ACTIVITY
Please write out every line of the listing without alteration, but omit the images.
------ RAW DATA ------
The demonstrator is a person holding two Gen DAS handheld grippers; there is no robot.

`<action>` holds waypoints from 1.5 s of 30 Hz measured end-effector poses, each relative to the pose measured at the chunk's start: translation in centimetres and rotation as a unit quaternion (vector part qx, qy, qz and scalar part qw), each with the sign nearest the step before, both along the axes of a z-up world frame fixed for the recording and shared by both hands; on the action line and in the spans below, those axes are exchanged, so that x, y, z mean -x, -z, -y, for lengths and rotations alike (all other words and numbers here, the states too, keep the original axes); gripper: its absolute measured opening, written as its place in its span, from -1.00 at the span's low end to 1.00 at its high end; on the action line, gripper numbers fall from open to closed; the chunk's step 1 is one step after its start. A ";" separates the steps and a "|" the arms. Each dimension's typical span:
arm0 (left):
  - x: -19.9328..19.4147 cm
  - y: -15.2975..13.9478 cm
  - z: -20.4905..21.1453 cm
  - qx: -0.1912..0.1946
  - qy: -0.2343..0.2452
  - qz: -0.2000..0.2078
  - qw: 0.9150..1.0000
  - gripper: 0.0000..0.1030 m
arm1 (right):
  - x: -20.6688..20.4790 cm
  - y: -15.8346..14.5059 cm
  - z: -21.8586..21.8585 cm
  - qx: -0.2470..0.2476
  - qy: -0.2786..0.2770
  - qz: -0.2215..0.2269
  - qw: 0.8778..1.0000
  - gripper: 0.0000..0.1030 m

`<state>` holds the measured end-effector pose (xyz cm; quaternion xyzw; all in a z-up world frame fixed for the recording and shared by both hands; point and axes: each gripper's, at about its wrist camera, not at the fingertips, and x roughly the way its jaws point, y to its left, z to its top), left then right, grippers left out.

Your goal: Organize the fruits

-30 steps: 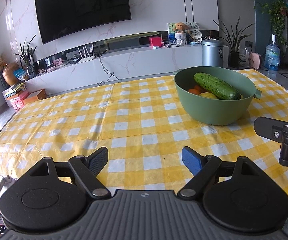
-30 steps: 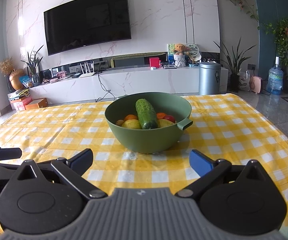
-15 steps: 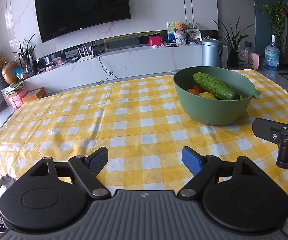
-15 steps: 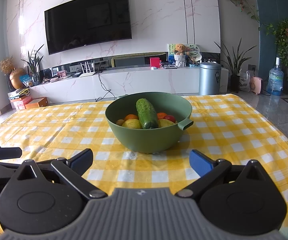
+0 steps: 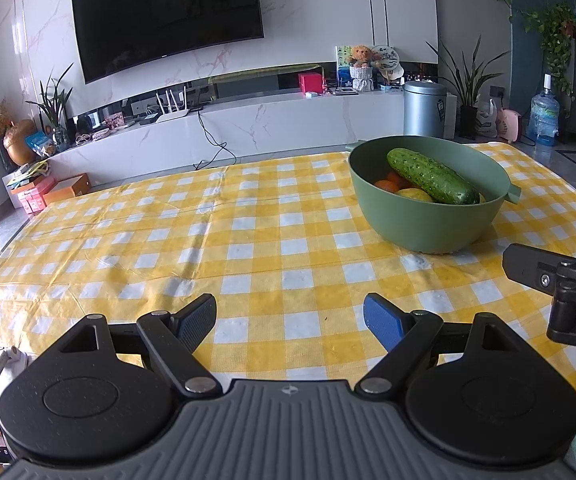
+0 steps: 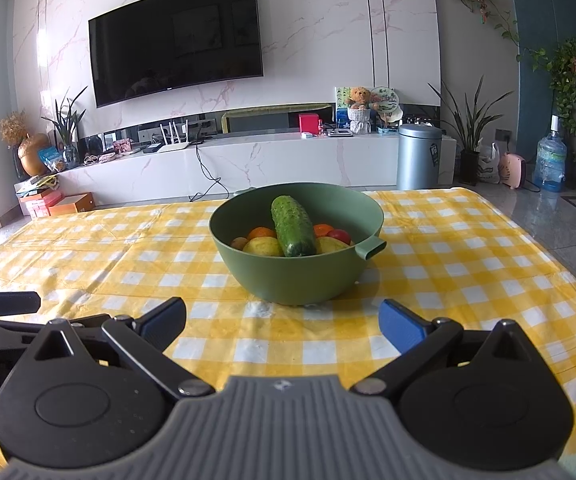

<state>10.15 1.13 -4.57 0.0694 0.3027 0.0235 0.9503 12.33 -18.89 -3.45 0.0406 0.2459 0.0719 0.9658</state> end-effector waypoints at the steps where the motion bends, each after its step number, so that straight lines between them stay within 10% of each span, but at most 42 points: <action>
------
ANSWER BELOW
The demonstrator is a person holding two Gen DAS handheld grippers; there is no robot.

`<action>` holds waypoints from 1.5 s of 30 Hz measured end-effector poses, each relative to the pose measured at the chunk's start: translation in centimetres and rotation as a unit quaternion (vector part qx, qy, qz and scalar part qw), each with the sign nearest the step before, both along the axes of a z-up world frame fixed for the recording and shared by both hands; on the action line and in the spans below, those axes are exchanged, so that x, y, z mean -x, -z, -y, for lengths and rotations alike (all other words and numbers here, the states too, keep the original axes); gripper: its absolute measured opening, written as its place in its span, from -1.00 at the span's low end to 1.00 at its high end; on the action line, gripper numbers fall from open to closed; the chunk's step 1 is one step after its start. A ";" separates the steps and a "|" the arms. Each dimension's typical span:
arm0 (left):
  - x: -19.9328..19.4147 cm
  - y: -15.2975..13.9478 cm
  - z: -20.4905..21.1453 cm
  - qx: -0.1912..0.1946
  - qy: -0.2343..0.2452
  - qz: -0.2000..0.2078
  - qw: 0.9150..1.0000
  - gripper: 0.0000..0.1030 m
arm1 (right):
  - x: -20.6688..20.4790 cm
  - y: -15.8346..14.5059 cm
  - z: -21.8586..21.8585 cm
  - qx: -0.2470..0.2476
  - qy: -0.2786..0.2770
  - qz: -0.2215..0.2269
  - qw: 0.8778..1.0000
  - gripper: 0.0000..0.1030 m

`<state>` holds the measured end-effector pose (xyz cm; quaternion xyzw; all in a z-up world frame fixed for the recording and shared by both hands; point and axes: each gripper's, at about its wrist camera, not at the fingertips, and x roughly the way its jaws point, y to its left, z to its top), left then right, grippers left out.

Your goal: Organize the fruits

-30 steps: 
-30 steps: 
-15 steps: 
-15 steps: 
+0 steps: 
+0 steps: 

<state>10.15 1.13 -4.57 0.0694 0.3027 0.0235 0.9503 12.33 -18.89 -3.45 0.0406 0.2459 0.0719 0.9658</state> end-effector waypoints at the steps where the motion bends, each after its step number, so that straight lines between them stay within 10% of each span, but at most 42 points: <action>

That's the answer, with nothing more to add.